September 15, 2010: Day three was horrendous. It’s day four, and I simply couldn’t have written last night. Without Florent (our guide) insulting me for the last half of the climb, I could not have done it. It took me more than five hours to get to the top and four hours to get down. I promise never to do this to myself again …
Only later did I realize everyone has bad days on the mountain. For those days it’s important to have a friend nearby. On the Mont Blanc circuit I hiked with an injured knee and in a group of strangers. I promised myself I would not do that again. After the hike I could barely walk. I had not an iota of sadness at the end.
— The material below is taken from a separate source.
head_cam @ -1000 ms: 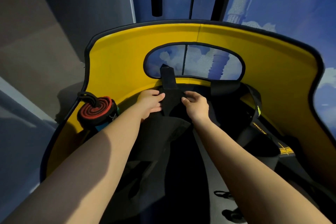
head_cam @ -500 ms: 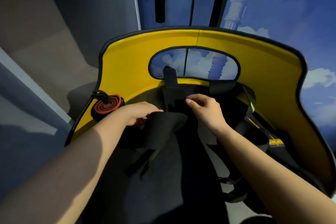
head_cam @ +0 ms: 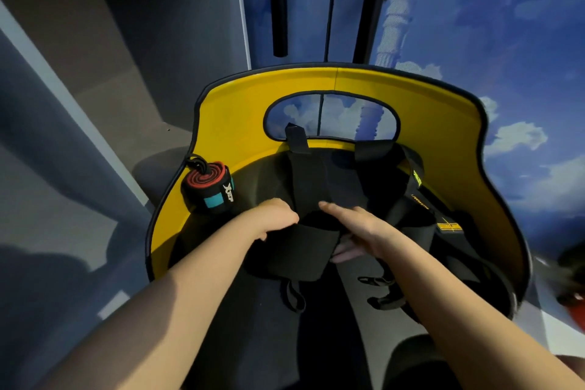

A year later, as I made my way toward that elusive waterfall in the mountains of Bhutan, did I find the peace or joy that I had been looking for? Not really. I did have moments of quiet happiness: the first morning at the hotel, stepping out onto the porch of our cottage, the mist rising from the river and the mountains bright with orange sunlight; arriving at Taktsang Monastery, the oldest Buddhist temple in Bhutan, after hiking up to 3,300 metres without any problems, just like that; sleeping soundly every night; having a small epiphany of sorts alone on the trail upon realizing that I could hike without pain and misery at these altitudes; leaving my panic attacks far behind.
Why do I do this, beating up my aging body on rocky tracks at altitudes that left even the guides gasping for breath?